Wednesday, March 16, 2011

Last Kindergarten Terminator: End of Judgement Days




A size-12 carbon-footprint may soon be well and truly stamped on some perspiring G20 ass cheeks. Schwarzenegger, the actor-turned-politician made famous by celluloid treasures Red Sonja, The Sixth Day, Last Action Hero and End of Days, recently announced that following his role as governor for California, he is considering lobbying for the green movement - a move which has prompted green groups to suggest that “the Day of the Merciless Shrub has befallen us.”

Some commentators have drawn ironic parallels with the plot of Terminator 2, in which a violent tool of mankind’s repression and ultimate oblivion switches sides and joins the fight for survival; other commentators have yet to see that particular film, but promise to rent it on BluRay to get the reference, as well as the bonus “Making Of” featurette and interactive menus.

It’s self-evident that “Arnold” - for ‘tis the brawny beast’s unlikely name - would be missing a trick if he didn’t release a boxset of his classic films re-dubbed to push the green agenda.

So in the Terminator films, after Arnold pounds a bar full of 80s bikers into bone-crunching submission, he could bark: “I need your clothes, your boots and your *low-emission hybrid vehicle*” before stabbing everyone’s faces off with a recycled beer bottle.

Or when John Connor cautiously assesses him in a brief let-up from the violence, the killing machine flatly boasts: “My exoskeleton is constructed from a *bio-degradable hemp* alloy” and then explains how in the future, cyborgs have learned to pocket-mulch the rotting flesh of dead resistance fighters for a workable compost.

In some scenes he simply dispenses practical eco-friendly building advice: “I’ll be back *to insulate your wall cavities with cladding, economizing your property’s fuel consumption and lowering your household bills*

In others he makes grand gestures of green defiance, like the mind-boggled Martian freedom fighter Doug Quaid in the newly revamped Total Recall: “Give these people *clean* air!”

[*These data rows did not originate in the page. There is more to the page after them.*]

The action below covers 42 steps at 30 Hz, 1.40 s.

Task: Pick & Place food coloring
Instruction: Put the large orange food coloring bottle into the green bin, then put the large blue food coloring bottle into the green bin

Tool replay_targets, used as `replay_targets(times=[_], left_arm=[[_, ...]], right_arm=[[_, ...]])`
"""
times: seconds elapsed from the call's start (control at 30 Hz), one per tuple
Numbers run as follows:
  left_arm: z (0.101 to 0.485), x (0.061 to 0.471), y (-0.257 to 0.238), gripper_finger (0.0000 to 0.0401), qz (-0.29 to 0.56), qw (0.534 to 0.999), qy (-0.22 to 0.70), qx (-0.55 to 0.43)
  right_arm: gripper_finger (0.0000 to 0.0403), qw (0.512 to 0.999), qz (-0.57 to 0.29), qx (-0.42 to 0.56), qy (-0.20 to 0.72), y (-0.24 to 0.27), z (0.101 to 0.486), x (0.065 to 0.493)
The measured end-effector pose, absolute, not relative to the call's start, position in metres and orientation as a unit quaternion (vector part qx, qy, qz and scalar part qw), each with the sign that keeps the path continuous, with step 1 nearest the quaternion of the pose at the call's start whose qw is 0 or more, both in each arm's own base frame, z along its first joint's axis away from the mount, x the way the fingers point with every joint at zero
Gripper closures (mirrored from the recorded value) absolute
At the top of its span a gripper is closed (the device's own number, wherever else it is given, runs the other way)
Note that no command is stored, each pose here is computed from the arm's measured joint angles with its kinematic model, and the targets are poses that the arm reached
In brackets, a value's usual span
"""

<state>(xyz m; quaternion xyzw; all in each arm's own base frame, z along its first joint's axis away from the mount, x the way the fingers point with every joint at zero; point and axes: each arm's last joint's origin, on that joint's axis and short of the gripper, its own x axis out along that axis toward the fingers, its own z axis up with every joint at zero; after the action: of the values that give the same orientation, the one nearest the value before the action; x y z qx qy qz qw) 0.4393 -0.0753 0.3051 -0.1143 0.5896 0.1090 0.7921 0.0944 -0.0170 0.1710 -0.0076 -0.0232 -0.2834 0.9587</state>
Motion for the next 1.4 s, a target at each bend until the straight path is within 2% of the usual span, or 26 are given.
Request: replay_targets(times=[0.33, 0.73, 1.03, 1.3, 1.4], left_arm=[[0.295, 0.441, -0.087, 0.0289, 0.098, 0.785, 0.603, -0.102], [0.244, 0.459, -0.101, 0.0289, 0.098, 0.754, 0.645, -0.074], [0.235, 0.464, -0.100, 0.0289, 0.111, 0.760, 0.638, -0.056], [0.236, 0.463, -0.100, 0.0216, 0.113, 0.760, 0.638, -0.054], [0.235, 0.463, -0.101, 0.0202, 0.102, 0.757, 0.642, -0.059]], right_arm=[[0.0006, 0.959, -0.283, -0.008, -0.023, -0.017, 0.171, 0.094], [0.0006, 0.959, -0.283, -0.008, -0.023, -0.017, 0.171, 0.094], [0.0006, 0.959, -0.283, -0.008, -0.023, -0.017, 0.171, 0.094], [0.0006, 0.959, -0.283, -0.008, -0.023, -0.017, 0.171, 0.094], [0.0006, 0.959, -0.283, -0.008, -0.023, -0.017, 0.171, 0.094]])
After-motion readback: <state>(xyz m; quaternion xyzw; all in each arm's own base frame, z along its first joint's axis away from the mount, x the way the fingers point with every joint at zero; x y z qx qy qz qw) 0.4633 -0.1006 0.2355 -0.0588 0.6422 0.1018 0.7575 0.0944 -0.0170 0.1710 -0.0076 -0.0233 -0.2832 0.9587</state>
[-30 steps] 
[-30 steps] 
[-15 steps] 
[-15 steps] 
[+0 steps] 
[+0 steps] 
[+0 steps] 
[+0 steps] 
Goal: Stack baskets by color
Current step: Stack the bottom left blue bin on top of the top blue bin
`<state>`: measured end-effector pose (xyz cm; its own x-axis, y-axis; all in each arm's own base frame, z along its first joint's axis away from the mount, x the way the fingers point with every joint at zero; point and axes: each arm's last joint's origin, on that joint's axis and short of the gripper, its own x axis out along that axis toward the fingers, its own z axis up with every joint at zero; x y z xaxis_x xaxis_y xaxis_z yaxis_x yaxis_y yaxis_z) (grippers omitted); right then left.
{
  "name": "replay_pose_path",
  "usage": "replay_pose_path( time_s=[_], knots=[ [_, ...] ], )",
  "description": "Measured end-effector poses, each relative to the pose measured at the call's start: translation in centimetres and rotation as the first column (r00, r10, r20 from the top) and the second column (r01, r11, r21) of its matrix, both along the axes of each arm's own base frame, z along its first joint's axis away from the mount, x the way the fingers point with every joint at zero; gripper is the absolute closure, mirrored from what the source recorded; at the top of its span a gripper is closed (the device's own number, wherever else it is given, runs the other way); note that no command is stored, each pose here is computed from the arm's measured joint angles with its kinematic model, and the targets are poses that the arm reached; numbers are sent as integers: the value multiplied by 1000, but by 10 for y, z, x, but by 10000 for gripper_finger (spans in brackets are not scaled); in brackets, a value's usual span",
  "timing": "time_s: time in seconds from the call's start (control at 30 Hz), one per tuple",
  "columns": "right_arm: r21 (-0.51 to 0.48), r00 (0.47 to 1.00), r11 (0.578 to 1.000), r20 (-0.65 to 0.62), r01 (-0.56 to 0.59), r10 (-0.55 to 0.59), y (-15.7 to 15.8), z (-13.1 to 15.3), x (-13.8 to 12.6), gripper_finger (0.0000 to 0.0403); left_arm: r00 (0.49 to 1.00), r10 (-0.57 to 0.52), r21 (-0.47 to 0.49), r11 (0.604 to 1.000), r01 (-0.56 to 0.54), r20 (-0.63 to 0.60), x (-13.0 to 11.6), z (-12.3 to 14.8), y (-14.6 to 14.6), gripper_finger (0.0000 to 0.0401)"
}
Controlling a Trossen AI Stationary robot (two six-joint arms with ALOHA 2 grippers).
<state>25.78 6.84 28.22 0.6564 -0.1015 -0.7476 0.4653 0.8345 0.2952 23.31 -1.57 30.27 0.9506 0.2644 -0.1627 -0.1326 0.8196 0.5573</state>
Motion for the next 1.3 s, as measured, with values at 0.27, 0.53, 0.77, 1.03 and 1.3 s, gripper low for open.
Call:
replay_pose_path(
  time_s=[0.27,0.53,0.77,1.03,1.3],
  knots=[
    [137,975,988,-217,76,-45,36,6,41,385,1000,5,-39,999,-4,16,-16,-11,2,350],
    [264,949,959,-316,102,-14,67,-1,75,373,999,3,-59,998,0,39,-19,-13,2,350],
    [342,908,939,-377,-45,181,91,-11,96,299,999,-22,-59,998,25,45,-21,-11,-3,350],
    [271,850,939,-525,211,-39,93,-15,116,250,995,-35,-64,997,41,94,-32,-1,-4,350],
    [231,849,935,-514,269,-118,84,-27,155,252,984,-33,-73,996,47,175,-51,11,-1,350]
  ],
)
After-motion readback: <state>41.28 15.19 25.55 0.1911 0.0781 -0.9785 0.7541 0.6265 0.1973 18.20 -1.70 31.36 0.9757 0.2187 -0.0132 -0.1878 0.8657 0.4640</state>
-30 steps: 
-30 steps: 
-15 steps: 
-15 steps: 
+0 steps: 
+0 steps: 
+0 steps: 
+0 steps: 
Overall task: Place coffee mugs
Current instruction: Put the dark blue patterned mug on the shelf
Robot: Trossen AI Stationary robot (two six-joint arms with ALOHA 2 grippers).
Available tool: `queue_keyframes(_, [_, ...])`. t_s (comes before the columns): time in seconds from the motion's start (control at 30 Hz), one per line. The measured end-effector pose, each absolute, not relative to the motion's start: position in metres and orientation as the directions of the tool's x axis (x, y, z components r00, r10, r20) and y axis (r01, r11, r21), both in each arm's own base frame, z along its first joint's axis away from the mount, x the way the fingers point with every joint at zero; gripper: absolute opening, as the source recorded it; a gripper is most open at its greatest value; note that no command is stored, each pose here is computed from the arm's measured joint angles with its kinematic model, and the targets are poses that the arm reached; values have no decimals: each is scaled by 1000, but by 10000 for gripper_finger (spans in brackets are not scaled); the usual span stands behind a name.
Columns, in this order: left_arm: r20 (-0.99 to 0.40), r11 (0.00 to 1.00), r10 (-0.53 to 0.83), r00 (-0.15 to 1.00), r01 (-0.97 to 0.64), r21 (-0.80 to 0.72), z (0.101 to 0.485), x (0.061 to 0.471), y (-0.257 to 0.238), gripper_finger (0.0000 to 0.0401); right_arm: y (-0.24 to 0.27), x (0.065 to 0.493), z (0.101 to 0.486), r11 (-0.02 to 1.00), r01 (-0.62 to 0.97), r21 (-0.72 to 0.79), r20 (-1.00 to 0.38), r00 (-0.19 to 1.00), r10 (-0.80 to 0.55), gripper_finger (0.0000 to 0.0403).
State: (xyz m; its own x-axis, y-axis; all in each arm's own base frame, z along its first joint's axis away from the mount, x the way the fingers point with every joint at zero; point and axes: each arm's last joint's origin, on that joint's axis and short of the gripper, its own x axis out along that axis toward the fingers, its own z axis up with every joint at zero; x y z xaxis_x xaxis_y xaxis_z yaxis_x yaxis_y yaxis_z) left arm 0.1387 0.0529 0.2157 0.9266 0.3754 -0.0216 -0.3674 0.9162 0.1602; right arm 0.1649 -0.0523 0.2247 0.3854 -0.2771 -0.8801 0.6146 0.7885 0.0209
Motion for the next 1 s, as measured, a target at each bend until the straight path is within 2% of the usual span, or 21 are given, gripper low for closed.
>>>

Given the atrocities recently committed in the name of updating cinematic trilogies, a bit of contemporary relevance might even rejuvenate the tarnished reputation of the remake. Below are some broader possibilities for this emerging genre:

It’s a Wonderful Assisted Death – Suicidal George Bailey is gently eased into a world where he never lived by his Dignitas-approved guardian angel. He changes his mind at the very end and decides he wants to live; but God tells him the process is too late to reverse unless he wants to end up, like, brain-damaged, or whatever.

Genetic Park – Months of painstaking retouching of heavy-handed promethean parable Jurassic Park, sees all the dinosaurs digitally replaced with controversial genetically-modified foods. The sight of Bob Peck being torn apart by a vicious pack of GM soybeans is worth crossing the picket line for alone.

What-A-World! – Despite all the mounting scientific evidence stating the negative impact on the world, despite all the international condemnation of negligent industrial practices that pump out unbearable levels of toxic bilge annually, despite all the proof of perfectly acceptable alternatives to making a film with Kevin Costner, Hollywood will not be convinced to hold back on a remake of Waterworld and the plot will be even more waterlogged than the original. Even the fan of the original (yes, singular) will flush it.

Gosford Park – In a balls to the wall Orwellian allegory on statism, a crack squad of National Heritage commandos annexes a stately home and places it at the mercy of ticketed admission to the general public, who get their sticky fingers all over the upholstery and stand around incorrectly stating what period the architecture belongs to, thus rewriting all human history. Truly terrifying.

Look Who Could’ve Been Talking, Until You Murdered Your Unborn Baby – Bruce Willis provides the voice for a hero with the briefest of wise-cracking adventures.